Would like to pursue active biamping of RF and LF; however, am a newbie and not sure how to take internal crossover out of the equation and then connect external crossover. Am including an image of internal crossover connections. Would also appreciate suggestions for external crossover that doesn't cost an arm and leg as amp, processor and speakers have already exceeded budget. Any help with this will be very much appreciated.


----------



## prerich (Mar 26, 2008)

chappi4u said:


> Would like to pursue active biamping of RF and LF; however, am a newbie and not sure how to take internal crossover out of the equation and then connect external crossover. Am including an image of internal crossover connections. Would also appreciate suggestions for external crossover that doesn't cost an arm and leg as amp, processor and speakers have already exceeded budget. Any help with this will be very much appreciated.


What you are asking to do generally cost money :spend:!!! You will need 2 amps for each speaker. The amps will connect directly to each speaker at the terminal and the speaker will connect directly to their respective terminals (however - in your case ...looking at that crossover - you would need to keep the MID/TWEET crossover intact - some one correct me if I'm wrong - I'm not the expert, just giving an opinion based on what I'm seeing  ). Your active crossover would be a 2 way model between your amp and your processor. As you can tell - this is not a cheap thing to do.


----------



## chappi4u (Mar 9, 2013)

Thank you for your response. What I'm asking is where the internal crossover should be removed (disconnected) from this speaker and how the amps are then connected to the speaker crossover wiring depicted in attached pdf. I think I understand active biamping.

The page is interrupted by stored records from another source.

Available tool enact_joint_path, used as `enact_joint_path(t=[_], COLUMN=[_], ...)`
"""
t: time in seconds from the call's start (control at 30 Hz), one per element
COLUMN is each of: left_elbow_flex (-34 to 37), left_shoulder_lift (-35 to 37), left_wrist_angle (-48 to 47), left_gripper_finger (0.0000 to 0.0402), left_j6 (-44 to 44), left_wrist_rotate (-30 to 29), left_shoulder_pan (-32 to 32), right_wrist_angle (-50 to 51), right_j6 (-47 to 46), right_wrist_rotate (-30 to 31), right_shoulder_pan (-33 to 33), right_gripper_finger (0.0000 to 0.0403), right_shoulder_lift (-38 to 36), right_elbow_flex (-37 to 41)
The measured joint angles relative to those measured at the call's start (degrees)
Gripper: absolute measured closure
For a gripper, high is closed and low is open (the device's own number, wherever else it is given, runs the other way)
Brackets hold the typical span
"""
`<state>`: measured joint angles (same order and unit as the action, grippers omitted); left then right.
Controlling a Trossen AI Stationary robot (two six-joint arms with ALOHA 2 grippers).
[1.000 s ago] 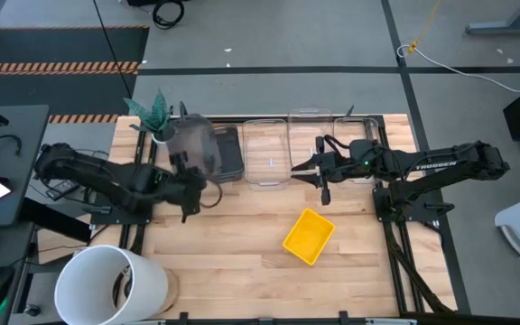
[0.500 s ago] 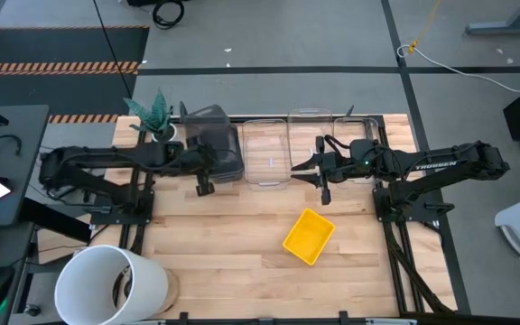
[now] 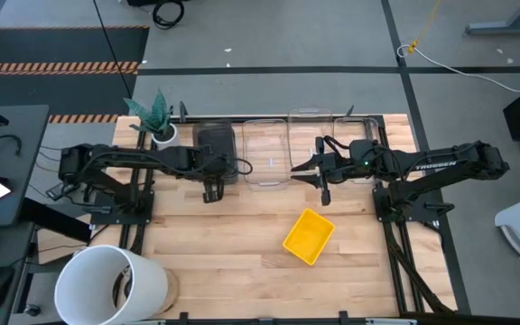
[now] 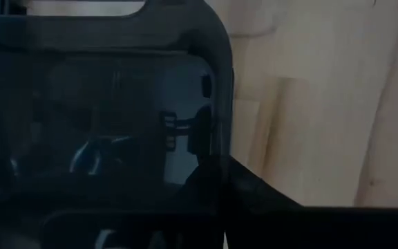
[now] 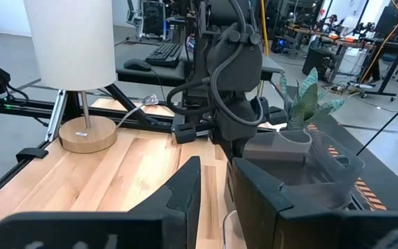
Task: Stack baskets by color
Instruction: Stack the black bin on the stacked black bin, then stack the left transparent bin on the middle transparent bin
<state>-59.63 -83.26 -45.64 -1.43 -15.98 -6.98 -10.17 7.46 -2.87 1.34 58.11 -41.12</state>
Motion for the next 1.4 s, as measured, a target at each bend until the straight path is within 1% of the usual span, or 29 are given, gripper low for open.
enact_joint_path(t=[0.13, 0.4, 0.5, 0.63, 0.77, 0.97, 1.03, 1.2, 1.4], left_elbow_flex=[0.0, 0.0, 0.0, 0.0, 0.0, 0.7, 3.5, 14.0, 20.9], left_shoulder_lift=[0.0, 0.1, 0.1, 0.1, 0.2, 4.2, 7.2, 14.9, 21.8], left_wrist_angle=[-0.4, -1.0, -0.6, 0.8, 3.2, 6.1, 10.9, 23.2, 37.2], left_gripper_finger=[0.0355, 0.0239, 0.0217, 0.0213, 0.0226, 0.0244, 0.0246, 0.0246, 0.0246], left_j6=[1.2, 2.5, 2.3, 1.9, -0.6, -2.7, -3.1, -3.0, -2.8], left_wrist_rotate=[0.6, 1.0, 0.8, -0.9, -1.4, -1.6, -1.6, -2.0, -2.0], left_shoulder_pan=[0.0, 0.1, 0.1, 0.9, 2.6, 3.5, 3.5, 3.5, 3.5], right_wrist_angle=[0.0, 0.7, 1.0, 1.9, 3.8, 6.5, 6.7, 6.9, 6.2], right_j6=[0.0, 0.0, -0.3, -1.0, -1.0, -1.9, -2.1, -2.9, -2.9], right_wrist_rotate=[0.0, 0.0, 0.0, 0.0, 0.0, 0.3, 0.3, 0.4, -0.1], right_shoulder_pan=[-0.1, -0.1, -0.1, -0.1, -0.1, -0.1, -0.1, -0.1, -0.3], right_gripper_finger=[0.0314, 0.0314, 0.0314, 0.0314, 0.0314, 0.0314, 0.0314, 0.0314, 0.0314], right_shoulder_lift=[0.0, 0.0, 0.0, 0.0, 0.0, 0.0, 0.0, 0.0, 1.2], right_elbow_flex=[0.0, 0.0, 0.0, 0.0, 0.0, 0.0, 0.0, 0.0, 0.0])
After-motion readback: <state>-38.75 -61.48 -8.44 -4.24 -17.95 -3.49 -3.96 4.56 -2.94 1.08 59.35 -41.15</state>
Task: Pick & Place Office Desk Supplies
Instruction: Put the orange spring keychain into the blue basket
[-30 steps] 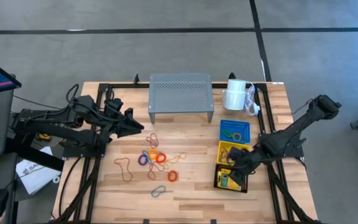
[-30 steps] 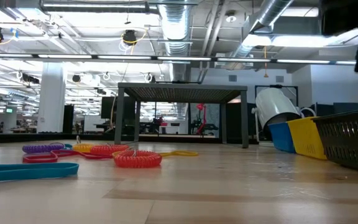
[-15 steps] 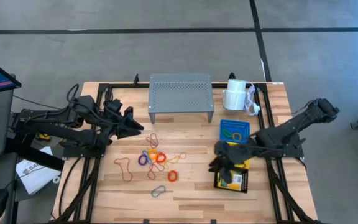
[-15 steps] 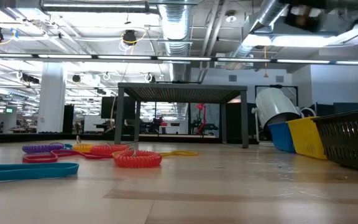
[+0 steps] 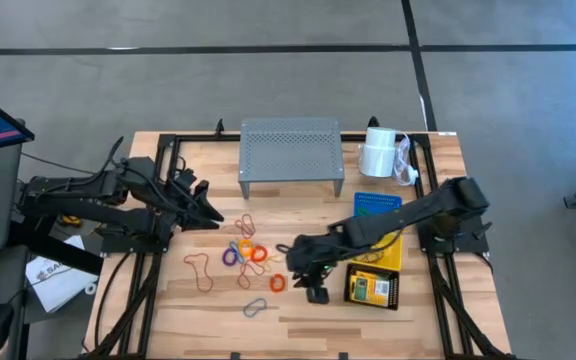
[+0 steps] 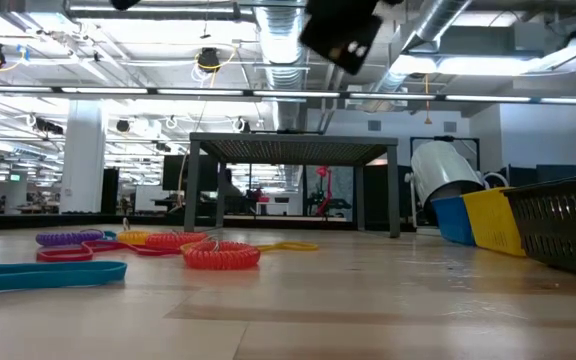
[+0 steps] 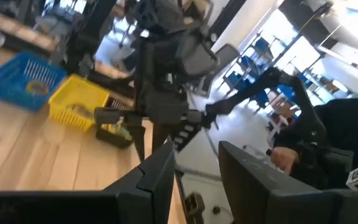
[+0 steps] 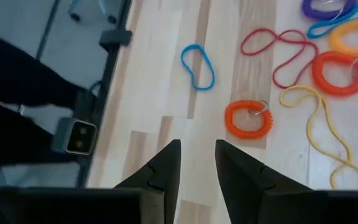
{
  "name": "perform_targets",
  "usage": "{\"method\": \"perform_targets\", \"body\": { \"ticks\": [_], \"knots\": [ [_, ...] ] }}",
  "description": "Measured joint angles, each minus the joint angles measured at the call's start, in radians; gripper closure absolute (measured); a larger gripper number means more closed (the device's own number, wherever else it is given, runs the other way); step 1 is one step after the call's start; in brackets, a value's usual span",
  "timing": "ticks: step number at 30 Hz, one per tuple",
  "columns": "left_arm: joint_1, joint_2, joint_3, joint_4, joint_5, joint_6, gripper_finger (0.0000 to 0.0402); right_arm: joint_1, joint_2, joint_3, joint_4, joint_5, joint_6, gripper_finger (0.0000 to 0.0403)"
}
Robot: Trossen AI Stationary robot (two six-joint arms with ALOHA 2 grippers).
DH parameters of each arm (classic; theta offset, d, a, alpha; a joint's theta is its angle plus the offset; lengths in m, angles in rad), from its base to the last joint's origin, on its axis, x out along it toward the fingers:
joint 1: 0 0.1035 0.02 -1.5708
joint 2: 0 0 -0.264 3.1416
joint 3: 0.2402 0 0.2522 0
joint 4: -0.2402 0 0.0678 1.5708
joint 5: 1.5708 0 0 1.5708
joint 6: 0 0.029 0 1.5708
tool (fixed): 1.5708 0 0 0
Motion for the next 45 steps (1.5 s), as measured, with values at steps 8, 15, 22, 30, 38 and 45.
{"method": "perform_targets", "body": {
  "ticks": [8,15,22,30,38,45],
  "knots": [
    [0.000,-0.040,0.000,-0.156,-0.001,0.008,0.0282,-0.017,0.165,0.117,-0.075,-0.009,-0.131,0.0305],
    [0.000,-0.046,-0.001,-0.192,-0.002,0.009,0.0282,-0.015,0.278,0.194,-0.068,-0.009,-0.211,0.0305],
    [0.000,-0.044,-0.001,-0.199,-0.005,0.009,0.0282,-0.015,0.363,0.220,-0.055,-0.008,-0.225,0.0305],
    [0.000,-0.044,-0.001,-0.194,-0.004,0.009,0.0282,-0.011,0.403,0.219,-0.017,0.018,-0.244,0.0305],
    [0.000,-0.043,-0.001,-0.193,-0.004,0.009,0.0282,-0.012,0.409,0.220,0.011,0.049,-0.290,0.0305],
    [0.000,-0.043,-0.001,-0.194,-0.003,0.009,0.0282,-0.013,0.427,0.217,-0.008,0.050,-0.314,0.0305]
  ]
}}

My thinking is: disconnect internal crossover at music posts and then connect amps to speaker music posts. I understand the external crossover is connected to the pre outs and to amps in, then amps out to speakers mid/twtr and woofer.

I will still need to figure out room correction, perhaps with REQ and miniDSP + plug-in. Having a fair amount of confusion with this also. But, I'm like a dog with a bone!

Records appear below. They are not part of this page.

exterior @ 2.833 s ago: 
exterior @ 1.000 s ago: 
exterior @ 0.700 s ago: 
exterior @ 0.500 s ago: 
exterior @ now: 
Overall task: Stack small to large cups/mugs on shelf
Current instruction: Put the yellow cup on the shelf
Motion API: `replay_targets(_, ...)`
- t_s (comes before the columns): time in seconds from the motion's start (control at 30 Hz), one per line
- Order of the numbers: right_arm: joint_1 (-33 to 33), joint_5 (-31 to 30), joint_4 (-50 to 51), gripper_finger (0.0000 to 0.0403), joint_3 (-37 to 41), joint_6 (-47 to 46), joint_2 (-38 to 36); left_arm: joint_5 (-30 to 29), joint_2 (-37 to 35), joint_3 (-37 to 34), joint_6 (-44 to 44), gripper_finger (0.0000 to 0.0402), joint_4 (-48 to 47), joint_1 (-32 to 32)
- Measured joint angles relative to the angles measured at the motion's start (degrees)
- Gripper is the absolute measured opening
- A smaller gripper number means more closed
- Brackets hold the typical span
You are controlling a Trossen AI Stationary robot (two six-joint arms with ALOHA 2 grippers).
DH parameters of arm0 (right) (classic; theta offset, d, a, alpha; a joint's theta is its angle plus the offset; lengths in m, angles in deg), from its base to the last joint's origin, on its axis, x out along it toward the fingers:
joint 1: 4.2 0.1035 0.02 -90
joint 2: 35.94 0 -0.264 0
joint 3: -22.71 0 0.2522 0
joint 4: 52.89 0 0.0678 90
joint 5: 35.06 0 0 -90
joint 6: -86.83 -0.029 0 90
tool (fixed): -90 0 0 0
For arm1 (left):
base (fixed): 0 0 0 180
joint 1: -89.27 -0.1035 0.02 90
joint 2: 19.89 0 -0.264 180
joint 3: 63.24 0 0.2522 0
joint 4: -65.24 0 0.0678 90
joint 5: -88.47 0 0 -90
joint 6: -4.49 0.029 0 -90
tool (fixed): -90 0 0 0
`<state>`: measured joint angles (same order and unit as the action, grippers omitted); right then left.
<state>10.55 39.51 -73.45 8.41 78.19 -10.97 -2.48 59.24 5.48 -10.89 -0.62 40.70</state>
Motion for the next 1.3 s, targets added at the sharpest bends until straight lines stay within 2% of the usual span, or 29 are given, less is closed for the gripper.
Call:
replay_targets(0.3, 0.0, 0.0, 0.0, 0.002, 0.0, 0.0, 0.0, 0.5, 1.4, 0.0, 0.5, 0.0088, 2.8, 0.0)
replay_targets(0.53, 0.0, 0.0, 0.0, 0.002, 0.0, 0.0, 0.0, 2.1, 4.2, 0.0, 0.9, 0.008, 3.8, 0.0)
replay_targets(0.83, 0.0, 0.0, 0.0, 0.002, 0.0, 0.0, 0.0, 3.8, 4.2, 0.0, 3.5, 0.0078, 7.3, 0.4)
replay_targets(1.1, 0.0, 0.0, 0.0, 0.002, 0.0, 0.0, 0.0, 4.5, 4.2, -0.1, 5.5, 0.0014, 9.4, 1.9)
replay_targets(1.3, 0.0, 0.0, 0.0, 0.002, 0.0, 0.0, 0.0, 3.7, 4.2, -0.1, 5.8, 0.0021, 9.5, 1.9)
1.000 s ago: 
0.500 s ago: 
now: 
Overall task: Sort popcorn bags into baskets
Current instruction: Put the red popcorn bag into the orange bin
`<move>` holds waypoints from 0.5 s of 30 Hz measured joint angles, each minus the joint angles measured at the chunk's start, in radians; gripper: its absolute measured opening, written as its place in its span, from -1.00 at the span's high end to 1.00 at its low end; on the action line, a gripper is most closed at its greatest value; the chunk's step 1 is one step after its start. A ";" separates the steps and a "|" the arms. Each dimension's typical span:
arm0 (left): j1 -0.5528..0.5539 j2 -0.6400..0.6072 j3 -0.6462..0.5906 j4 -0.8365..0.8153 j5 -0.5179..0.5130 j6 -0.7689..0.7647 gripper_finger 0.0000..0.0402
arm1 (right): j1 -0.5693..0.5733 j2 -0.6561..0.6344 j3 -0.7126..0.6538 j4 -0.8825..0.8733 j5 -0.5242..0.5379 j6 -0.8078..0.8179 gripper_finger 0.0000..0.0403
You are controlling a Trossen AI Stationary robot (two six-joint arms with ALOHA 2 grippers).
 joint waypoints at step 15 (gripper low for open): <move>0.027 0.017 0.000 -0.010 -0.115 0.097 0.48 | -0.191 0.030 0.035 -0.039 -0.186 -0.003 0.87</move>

Thank you so much for helping me - I need it!


----------



## jtalden (Mar 12, 2009)

The labeling of the schematic is a little confusing. If the binding post are the 2 sets on the top left there should normally be a jumper strap connecting the 2 together for single amp usage. The strap would then be removed to allow passive biamping the MR/TW section and W section. If this is the scheme then the method to allow active biamping can be easily done a couple of ways. Of course, the jumper is removed for both methods! The easiest wiring change would appear to be one of the following ways. Both ways involve disabling the 333 turn coil from the circuit. 

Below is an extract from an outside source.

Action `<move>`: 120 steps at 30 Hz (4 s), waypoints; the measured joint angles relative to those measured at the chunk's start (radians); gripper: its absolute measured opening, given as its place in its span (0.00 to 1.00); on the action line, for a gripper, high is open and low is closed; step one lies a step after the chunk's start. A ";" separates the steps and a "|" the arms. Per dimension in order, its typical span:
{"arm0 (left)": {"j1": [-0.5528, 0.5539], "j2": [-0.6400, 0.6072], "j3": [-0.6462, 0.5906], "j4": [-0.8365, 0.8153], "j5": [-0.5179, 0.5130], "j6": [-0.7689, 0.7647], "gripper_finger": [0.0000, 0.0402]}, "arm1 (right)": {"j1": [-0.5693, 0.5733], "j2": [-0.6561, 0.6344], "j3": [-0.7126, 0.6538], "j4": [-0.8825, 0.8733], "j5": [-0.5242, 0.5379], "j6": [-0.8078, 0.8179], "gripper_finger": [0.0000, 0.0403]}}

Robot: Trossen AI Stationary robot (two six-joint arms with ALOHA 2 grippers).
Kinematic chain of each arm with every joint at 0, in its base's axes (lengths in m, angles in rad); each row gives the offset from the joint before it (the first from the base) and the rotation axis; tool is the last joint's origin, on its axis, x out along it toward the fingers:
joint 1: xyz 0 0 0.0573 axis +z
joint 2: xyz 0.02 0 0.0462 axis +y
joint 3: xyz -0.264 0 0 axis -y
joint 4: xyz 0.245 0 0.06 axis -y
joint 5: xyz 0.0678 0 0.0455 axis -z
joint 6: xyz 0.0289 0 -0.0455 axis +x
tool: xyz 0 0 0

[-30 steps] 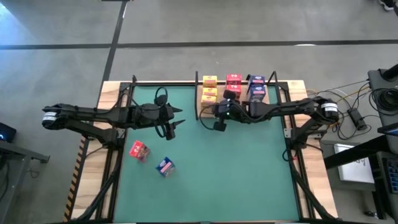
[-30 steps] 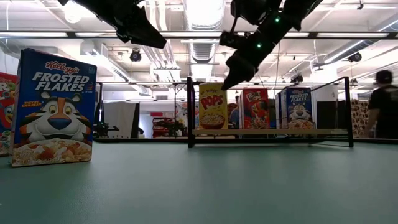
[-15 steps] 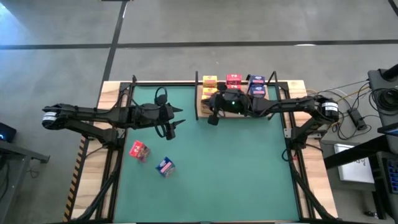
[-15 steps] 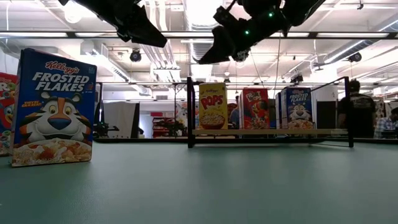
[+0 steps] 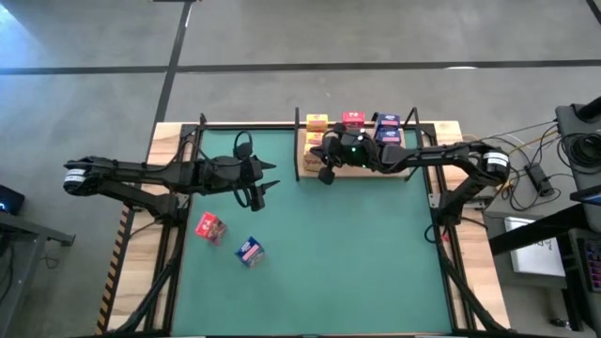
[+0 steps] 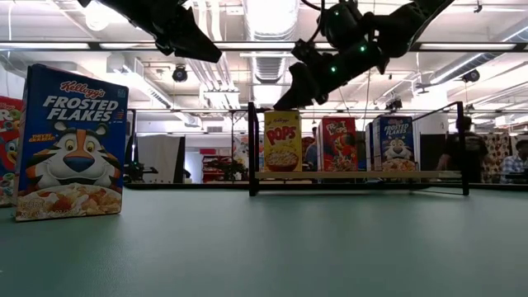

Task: Stack cereal on shelf
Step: Put the yellow cereal box on the shelf aligned with the other yellow cereal boxes, then put the blue cereal box on the shelf aligned with the other blue cereal boxes

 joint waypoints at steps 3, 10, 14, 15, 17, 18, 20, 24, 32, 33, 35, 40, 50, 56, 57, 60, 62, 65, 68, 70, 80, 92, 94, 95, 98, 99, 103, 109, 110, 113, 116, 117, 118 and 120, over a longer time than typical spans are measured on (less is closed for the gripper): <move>0.000 0.000 0.000 0.000 0.000 0.000 0.48 | 0.000 -0.001 -0.001 -0.010 0.000 -0.004 0.03; 0.000 0.000 0.000 0.000 0.000 0.000 0.48 | 0.000 -0.004 -0.001 -0.036 0.007 -0.046 0.03; 0.000 0.000 0.000 0.000 0.000 0.000 0.48 | 0.000 -0.006 -0.001 -0.042 0.007 -0.076 0.03; 0.000 0.000 0.000 0.000 0.000 0.000 0.48 | 0.000 -0.007 -0.001 -0.043 0.007 -0.085 0.03; 0.000 0.000 0.000 0.000 0.000 0.000 0.48 | 0.000 -0.009 -0.001 -0.046 0.006 -0.100 0.03; 0.000 0.000 0.000 0.000 0.000 0.000 0.48 | 0.000 -0.011 -0.001 -0.049 0.004 -0.107 0.03; 0.000 0.000 0.000 0.000 0.000 0.000 0.48 | 0.000 -0.015 -0.001 -0.056 -0.001 -0.114 0.03; 0.000 0.000 0.000 -0.001 0.000 0.000 0.48 | 0.000 -0.020 -0.001 -0.063 -0.005 -0.119 0.03; 0.000 0.000 0.000 0.000 0.000 0.000 0.48 | 0.000 -0.031 -0.001 -0.066 -0.025 -0.123 0.03; 0.000 0.000 0.000 0.000 0.000 0.000 0.48 | 0.000 -0.039 -0.001 -0.068 -0.022 -0.120 0.03; 0.000 0.000 0.000 0.000 0.000 0.000 0.48 | 0.000 -0.060 -0.002 -0.067 -0.019 -0.116 0.03; 0.000 0.000 0.000 0.000 0.000 -0.002 0.48 | 0.008 -0.137 -0.002 -0.106 -0.019 -0.080 0.03; 0.000 -0.005 0.000 -0.030 0.000 -0.046 0.48 | 0.112 -0.258 -0.001 -0.248 -0.215 0.136 0.03; -0.029 -0.018 0.000 -0.094 0.008 -0.128 0.48 | 0.245 -0.268 -0.001 -0.304 -0.220 0.176 0.03; -0.040 -0.021 0.000 -0.104 0.009 -0.136 0.48 | 0.269 -0.265 -0.001 -0.306 -0.220 0.181 0.03; -0.086 -0.026 0.022 -0.168 0.009 -0.172 0.48 | 0.327 -0.256 -0.001 -0.323 -0.220 0.208 0.03; -0.128 -0.026 0.041 -0.217 0.007 -0.205 0.48 | 0.362 -0.251 -0.001 -0.322 -0.218 0.227 0.03; -0.195 -0.017 0.080 -0.280 0.008 -0.248 0.48 | 0.411 -0.251 -0.001 -0.335 -0.217 0.232 0.03; -0.260 -0.002 0.126 -0.348 0.007 -0.296 0.48 | 0.456 -0.253 -0.001 -0.382 -0.217 0.225 0.03; -0.303 0.013 0.163 -0.406 0.007 -0.335 0.48 | 0.485 -0.255 -0.001 -0.410 -0.217 0.217 0.03; -0.399 0.216 0.412 -0.741 0.010 -0.456 0.48 | 0.600 -0.260 -0.014 -0.540 -0.100 0.209 0.03; -0.399 0.367 0.525 -0.974 0.237 -0.775 0.62 | 0.642 -0.259 -0.015 -0.571 -0.059 0.179 0.03; -0.406 0.368 0.521 -0.975 0.239 -0.804 0.67 | 0.642 -0.260 -0.015 -0.584 -0.059 0.179 0.03; -0.411 0.367 0.515 -0.977 0.239 -0.812 0.69 | 0.642 -0.261 -0.015 -0.600 -0.056 0.179 0.03; -0.424 0.367 0.492 -0.979 0.244 -0.838 0.75 | 0.643 -0.273 -0.016 -0.657 -0.016 0.200 0.03; -0.428 0.367 0.481 -0.978 0.244 -0.849 0.77 | 0.643 -0.279 -0.016 -0.676 0.002 0.214 0.03; -0.441 0.366 0.414 -0.973 0.244 -0.884 0.79 | 0.644 -0.303 -0.018 -0.741 0.068 0.250 0.03; -0.496 0.364 0.343 -0.865 0.266 -0.909 0.78 | 0.645 -0.363 -0.065 -0.723 0.100 0.232 0.03; -0.500 0.364 0.340 -0.853 0.266 -0.909 0.78 | 0.645 -0.376 -0.078 -0.717 0.115 0.231 0.03; -0.502 0.364 0.345 -0.862 0.265 -0.914 0.78 | 0.644 -0.421 -0.120 -0.685 0.126 0.233 0.03; -0.502 0.364 0.364 -0.871 0.256 -0.914 0.78 | 0.645 -0.466 -0.159 -0.666 0.141 0.253 0.03; -0.502 0.364 0.371 -0.879 0.244 -0.914 0.78 | 0.645 -0.481 -0.170 -0.664 0.143 0.258 0.03; -0.502 0.364 0.376 -0.887 0.234 -0.917 0.78 | 0.645 -0.494 -0.179 -0.660 0.149 0.262 0.03; -0.502 0.364 0.388 -0.905 0.215 -0.927 0.78 | 0.645 -0.515 -0.192 -0.649 0.166 0.274 0.03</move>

> A jumper can be placed from the lower right terminal post to the upper right terminal post (The 2 posts the 333 turn coil is attached to. This effectively shorts out the coil.

or

> The "black" wire (Woofer -) from the lower right terminal post can be removed and reconnected to the upper right terminal post. This leaves the coil "open".

I put a red circle over the 2 terminal posts to identify them in the figure below.

In both cases the 333 turn coil will no longer be active. it can be left connected or disconnected from those same binding posts. It should not make a difference.

I strongly suggest you contact the speaker manufacturer for confirmation. This is provided to help your understanding of what may be involved, but the risk of any damage is entirely yours if you try it.


----------



## chappi4u (Mar 9, 2013)

Thanks!


----------